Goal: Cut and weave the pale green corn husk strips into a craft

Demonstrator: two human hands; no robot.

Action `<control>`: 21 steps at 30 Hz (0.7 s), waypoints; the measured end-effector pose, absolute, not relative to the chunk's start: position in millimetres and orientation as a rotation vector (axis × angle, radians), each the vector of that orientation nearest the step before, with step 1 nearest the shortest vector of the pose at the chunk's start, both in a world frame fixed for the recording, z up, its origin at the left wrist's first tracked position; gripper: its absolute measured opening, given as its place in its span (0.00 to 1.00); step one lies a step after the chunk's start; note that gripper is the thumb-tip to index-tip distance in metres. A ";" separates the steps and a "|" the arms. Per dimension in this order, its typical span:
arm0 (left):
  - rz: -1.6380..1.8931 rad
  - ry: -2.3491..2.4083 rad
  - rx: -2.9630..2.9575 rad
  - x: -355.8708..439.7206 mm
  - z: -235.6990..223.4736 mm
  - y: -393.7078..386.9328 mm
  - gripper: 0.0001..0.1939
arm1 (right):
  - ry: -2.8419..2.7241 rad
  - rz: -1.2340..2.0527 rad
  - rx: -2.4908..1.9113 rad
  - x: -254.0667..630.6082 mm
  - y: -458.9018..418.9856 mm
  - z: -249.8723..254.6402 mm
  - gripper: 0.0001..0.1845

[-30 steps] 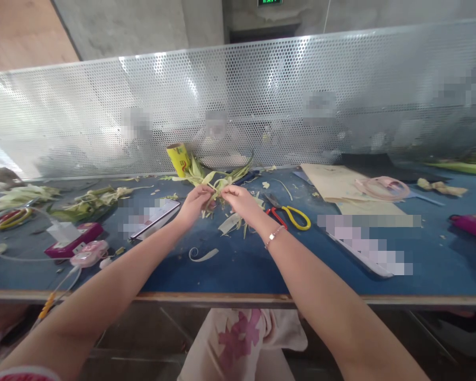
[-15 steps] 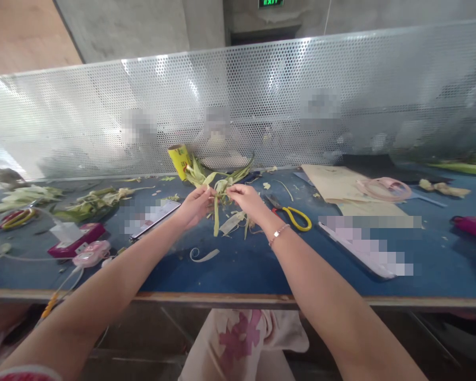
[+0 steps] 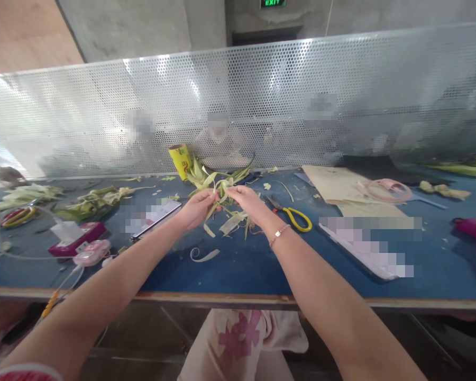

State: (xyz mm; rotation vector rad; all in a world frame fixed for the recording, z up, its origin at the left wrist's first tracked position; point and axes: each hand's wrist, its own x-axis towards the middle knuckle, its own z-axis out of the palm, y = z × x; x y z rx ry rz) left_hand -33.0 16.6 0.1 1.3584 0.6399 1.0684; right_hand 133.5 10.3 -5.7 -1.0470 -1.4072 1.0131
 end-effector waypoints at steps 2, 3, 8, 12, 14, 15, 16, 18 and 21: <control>1.067 0.615 1.370 -32.2 -0.2 16.0 0.10 | -1.416 1.208 -0.927 132.2 7.8 -4.2 0.18; 1.061 0.601 1.370 -32.0 -0.7 16.0 0.09 | -1.405 1.285 -0.870 131.5 6.9 -3.7 0.17; 1.026 0.539 1.362 -32.5 -4.5 16.8 0.12 | -1.267 1.283 -0.806 130.4 6.9 -3.4 0.16; 1.035 0.482 1.449 -33.6 -6.2 15.8 0.14 | -1.248 1.224 -0.757 131.2 7.2 -2.3 0.16; 1.031 0.479 1.508 -34.5 -6.9 15.7 0.12 | -1.231 1.189 -0.751 130.8 6.6 -1.2 0.17; 1.024 0.486 1.527 -35.0 -7.3 15.8 0.11 | -1.223 1.173 -0.751 130.6 6.4 -0.8 0.17; 1.017 0.496 1.544 -35.4 -7.7 16.0 0.10 | -1.218 1.157 -0.751 130.4 6.3 -0.6 0.17; 1.009 0.519 1.578 -35.8 -8.4 16.3 0.08 | -1.226 1.125 -0.752 130.4 6.8 -0.8 0.16; 1.011 0.522 1.595 -35.0 -9.3 16.5 0.07 | -1.269 1.086 -0.769 131.0 8.1 -2.0 0.15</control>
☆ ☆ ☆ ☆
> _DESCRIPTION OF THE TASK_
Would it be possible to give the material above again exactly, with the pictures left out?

> _WRITTEN REPLY_
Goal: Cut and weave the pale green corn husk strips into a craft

Demonstrator: two human hands; no robot.

Action `<control>`: 21 steps at 30 Hz (0.7 s), waypoints; the measured end-effector pose, absolute, not relative to the chunk's start: position in millimetres and orientation as a rotation vector (axis × angle, radians), each the vector of that orientation nearest the step before, with step 1 nearest the shortest vector of the pose at the chunk's start, both in a world frame fixed for the recording, z up, its origin at the left wrist's first tracked position; gripper: its absolute measured opening, given as its place in its span (0.00 to 1.00); step one lies a step after the chunk's start; note that gripper is the thumb-tip to index-tip distance in metres. A ";" separates the steps and a "|" the arms. Per dimension in this order, its typical span:
arm0 (left):
  - rz: -1.6380..1.8931 rad
  - ry: -2.3491..2.4083 rad
  - rx: -2.9630..2.9575 rad
  - x: -355.8708..439.7206 mm
  - z: -235.6990..223.4736 mm
  - y: -393.7078..386.9328 mm
  - gripper: 0.0001..0.1939
arm1 (right):
  - ry: -2.8419..2.7241 rad
  - rz: -1.2340..2.0527 rad
  - rx: -2.4908..1.9113 rad
  - x: -254.0667..630.6082 mm
  - y: -458.9018..418.9856 mm
  - z: -249.8723..254.6402 mm
  - gripper: 0.0001..0.1845

[-30 steps] 
[-15 steps] 
[+0 steps] 

State: (xyz mm; rotation vector rad; all in a world frame fixed for the recording, z up, its origin at the left wrist's first tracked position; point and axes: each hand's wrist, its own x-axis towards the middle knuckle, its own z-axis out of the palm, y = z × x; x y z rx ry rz) left_hand -33.0 16.6 0.1 1.3584 0.6399 1.0684; right_hand 133.5 10.3 -5.7 -1.0470 -1.4072 1.0131
 end-effector waypoints at steps 2, 3, 8, 12, 14, 15, 16, 18 and 21: <control>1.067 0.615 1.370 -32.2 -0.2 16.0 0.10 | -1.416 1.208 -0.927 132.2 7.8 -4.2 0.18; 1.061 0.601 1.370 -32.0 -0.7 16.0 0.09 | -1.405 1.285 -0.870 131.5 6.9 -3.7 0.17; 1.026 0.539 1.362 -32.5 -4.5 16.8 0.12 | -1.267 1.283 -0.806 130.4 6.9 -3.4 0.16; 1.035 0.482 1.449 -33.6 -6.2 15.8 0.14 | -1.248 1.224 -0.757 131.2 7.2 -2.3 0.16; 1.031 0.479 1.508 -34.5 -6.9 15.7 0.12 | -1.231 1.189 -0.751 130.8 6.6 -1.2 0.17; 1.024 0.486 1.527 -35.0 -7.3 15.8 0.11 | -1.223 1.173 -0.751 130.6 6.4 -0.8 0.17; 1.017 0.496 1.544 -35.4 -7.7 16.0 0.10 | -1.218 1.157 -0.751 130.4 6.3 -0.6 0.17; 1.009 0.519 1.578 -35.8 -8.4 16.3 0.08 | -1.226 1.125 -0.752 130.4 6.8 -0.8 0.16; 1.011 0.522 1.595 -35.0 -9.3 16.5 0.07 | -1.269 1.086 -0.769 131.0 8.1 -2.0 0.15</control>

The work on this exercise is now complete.